The painting shows the winding staircase in the east angle of Rochester’s Norman castle. The inscription on the back, almost certainly in the hand of Edith Holman Hunt, the artist’s second wife and widow, associates it with his early masterpiece Claudio and Isabella (Tate Britain), but this is misleading. The background of Claudio and Isabella was not painted in Rochester Castle but in the Lollard Prison in Lambeth Palace, London.

Nor does the date of the sketch tally with that of Claudio and Isabella, an illustration to Measure for Measure that Hunt conceived in 1850 and exhibited at the Royal Academy three years later. Mary Bennett, cataloguing it for the Holman Hunt exhibition in 1969, suggested that it was executed in August 1848, when Hunt and Dante Gabriel Rossetti are known to have visited Rochester and Blackheath. Their friendship had developed that summer through membership of the Cyclographic Society, and they were soon to share a studio in Cleveland Street, Bloomsbury.

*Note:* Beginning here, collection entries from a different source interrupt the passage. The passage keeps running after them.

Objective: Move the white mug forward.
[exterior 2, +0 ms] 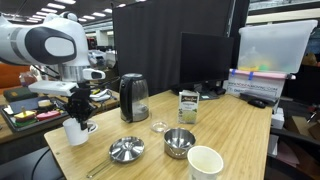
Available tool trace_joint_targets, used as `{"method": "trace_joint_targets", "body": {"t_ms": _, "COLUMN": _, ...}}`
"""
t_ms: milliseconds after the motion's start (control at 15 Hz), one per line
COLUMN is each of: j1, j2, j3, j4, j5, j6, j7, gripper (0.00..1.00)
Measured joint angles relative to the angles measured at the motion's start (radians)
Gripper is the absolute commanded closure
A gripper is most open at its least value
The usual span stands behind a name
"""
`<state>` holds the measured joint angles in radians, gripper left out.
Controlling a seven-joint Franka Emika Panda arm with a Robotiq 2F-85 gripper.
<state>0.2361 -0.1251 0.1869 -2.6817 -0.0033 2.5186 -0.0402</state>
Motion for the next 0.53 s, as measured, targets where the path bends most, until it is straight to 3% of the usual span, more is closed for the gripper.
{"method": "trace_joint_targets", "body": {"t_ms": 533, "j1": -0.005, "j2": 0.031, "j3": -0.001, "j4": 0.02, "j5": -0.008, "j6": 0.01, "j7": 0.0, "gripper": 0.11}}
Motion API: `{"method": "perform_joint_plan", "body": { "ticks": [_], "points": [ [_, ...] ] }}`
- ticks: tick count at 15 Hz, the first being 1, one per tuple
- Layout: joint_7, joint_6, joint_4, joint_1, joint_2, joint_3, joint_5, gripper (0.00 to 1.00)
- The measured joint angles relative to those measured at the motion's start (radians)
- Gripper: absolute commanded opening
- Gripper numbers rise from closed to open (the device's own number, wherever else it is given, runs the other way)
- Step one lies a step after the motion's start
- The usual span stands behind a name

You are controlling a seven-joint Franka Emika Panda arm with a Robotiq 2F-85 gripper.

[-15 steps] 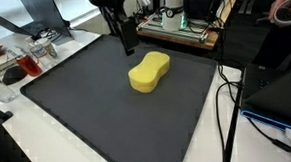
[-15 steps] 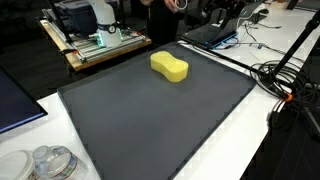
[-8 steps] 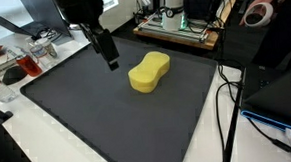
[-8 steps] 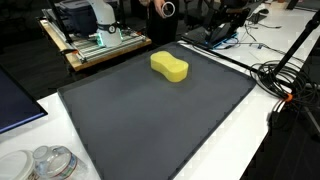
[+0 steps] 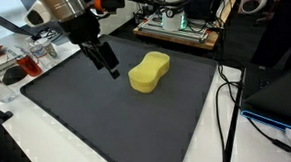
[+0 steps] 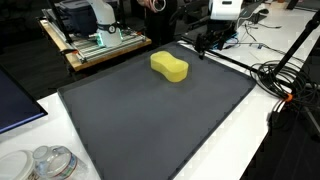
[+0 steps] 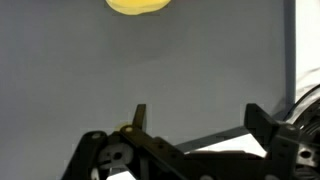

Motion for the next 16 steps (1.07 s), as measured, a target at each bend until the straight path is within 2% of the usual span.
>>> {"method": "perform_joint_plan", "body": {
  "ticks": [3, 6, 13, 16],
  "points": [
    [-0.119, -0.01, -0.111, -0.014, -0.061, 0.011, 0.051, 1.0],
    [-0.153, -0.054, -0.17, -0.017, -0.113, 0.009, 0.056, 1.0],
    [-0.154, -0.06, -0.159, -0.015, -0.1, 0.007, 0.056, 1.0],
    [-0.154, -0.154, -0.076, -0.022, -0.061, 0.002, 0.057, 1.0]
  ]
}}
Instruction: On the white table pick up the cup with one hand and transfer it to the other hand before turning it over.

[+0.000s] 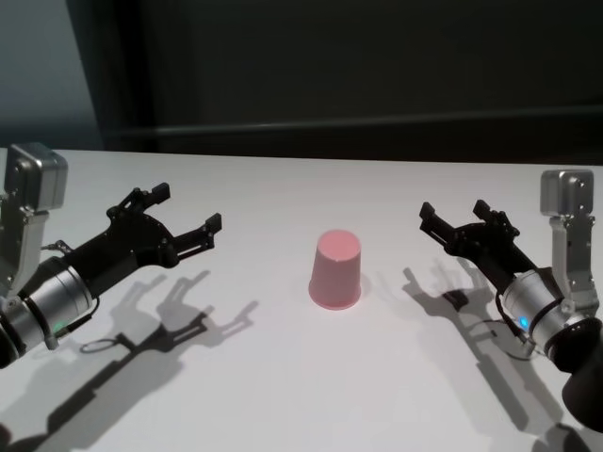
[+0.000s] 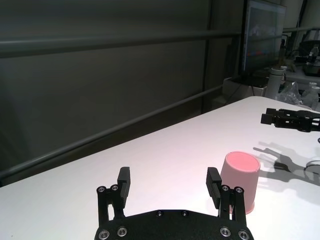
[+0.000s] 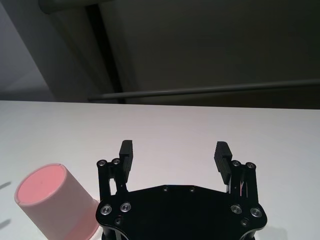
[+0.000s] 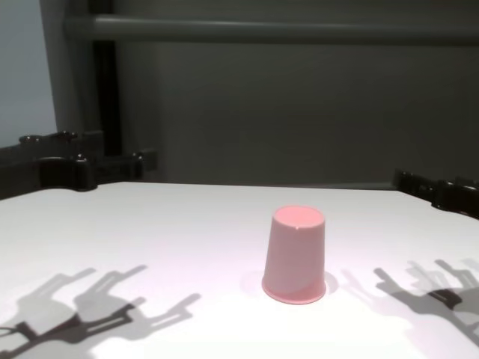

However, in her more recent catalogue raisonné of Hunt’s work, Judith Bronkhurst argues for an even earlier date, pointing out that the sketch is stylistically similar to a study of the kitchen at Rectory Farm, Ewell, the Surrey home of Hunt’s uncle William Hobman (her cat, no. 49), which she dates to c. 1847. In other words, our sketch would seem to be the product of a previous, unrecorded visit to Rochester by Hunt, one that perhaps inspired him to return with Rossetti a year later, eager to share with his new friend a favourite picturesque haunt.

Whatever the date of the painting, it seems almost certain that the signature was added later. Hunt does not appear to have used this form (his initials in monogram without his surname) before 1852.